CARACAS, Venezuela -- Venezuela has settled a $1.2 billion claim in a deal that will prevent a creditor from gaining control of CITGO’s U.S.-based refining business, CITGO Petroleum Corp., reported Reuters, citing Canadian court documents.
A U.S. judge in Delaware was scheduled to hear arguments on Dec. 20 for a court-ordered auction of control of CITGO, said the report.
Houston-based CITGO is owned by CITGO Holding Inc., a subsidiary of Venezuela’s Caracas-based state-run oil company Petroleos de Venezuela SA (PDVSA). Through CITGO’s refineries in Corpus Christi, Texas, Lake Charles, La., and Lemont, Ill., the Venezuelan government is the largest foreign owner of U.S. domestic refinery capacity. The refineries account for about 4% of domestic fuel capacity and are major suppliers of gasoline, diesel and jet fuel through a network of pipelines and terminals across 24 states. Independent CITGO-branded retail marketers sell motor fuels through about 6,000 gas stations and convenience stores in 30 states.

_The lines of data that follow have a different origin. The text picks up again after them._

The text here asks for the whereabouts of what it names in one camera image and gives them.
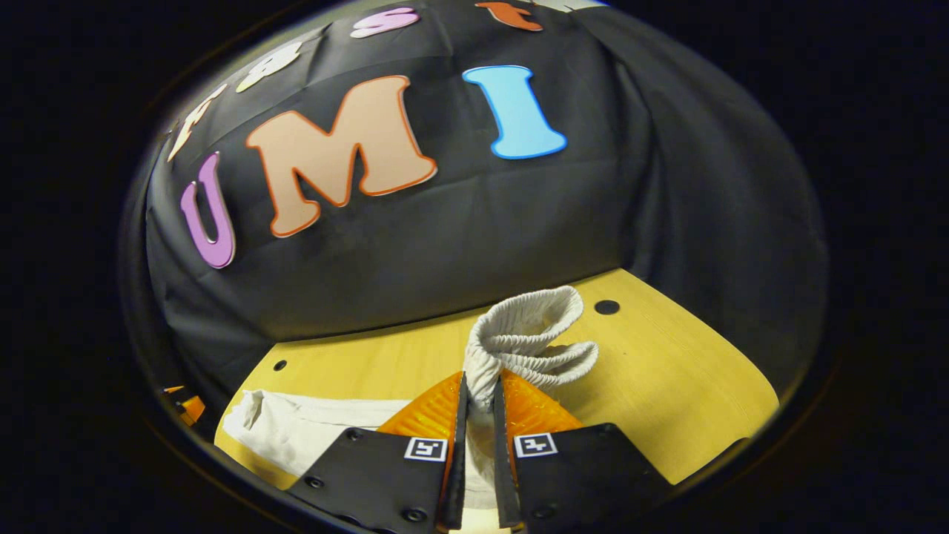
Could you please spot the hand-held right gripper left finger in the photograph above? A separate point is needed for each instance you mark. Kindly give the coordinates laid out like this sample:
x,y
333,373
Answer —
x,y
456,475

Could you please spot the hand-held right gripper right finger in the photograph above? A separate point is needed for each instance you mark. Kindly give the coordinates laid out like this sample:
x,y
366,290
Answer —
x,y
504,482

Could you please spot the white jeans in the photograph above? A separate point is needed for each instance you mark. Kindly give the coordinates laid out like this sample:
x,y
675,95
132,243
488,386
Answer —
x,y
519,326

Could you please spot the black backdrop cloth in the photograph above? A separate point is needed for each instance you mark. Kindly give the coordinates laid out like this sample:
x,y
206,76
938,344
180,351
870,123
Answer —
x,y
460,245

The deal with Toronto-based Crystallex International Corp. suspends the defunct mining company’s push for a court-ordered auction for control of CITGO as a way of collecting on an arbitration award against Venezuela that has grown to more than $1.4 billion with interest, said the report.
Venezuela completed an initial payment of $425 million, mostly in the form of liquid securities, on Nov. 23, according to the news agency, citing a filing in the Ontario Court of Justice, where Crystallex sought protection from creditors in 2011. Part of the payment was made in bonds issued by Venezuela and PDVSA, a Venezuelan finance industry source with knowledge of the matter told Reuters. Venezuela agreed to pay the remainder in installments by early 2021. If Venezuela fails to post collateral by Jan. 10 for the remaining payments, Crystallex can restart legal proceedings, the report said.
Venezuela is in the midst of a political and economic crisis and dealing with U.S. sanctions. It has halted payments on tens of billions of dollars of debt. Venezuela also settled with ConocoPhillips and Rusoro Mining Ltd. to stop other debt-collection lawsuits targeting CITGO, reported The Wall Street Journal.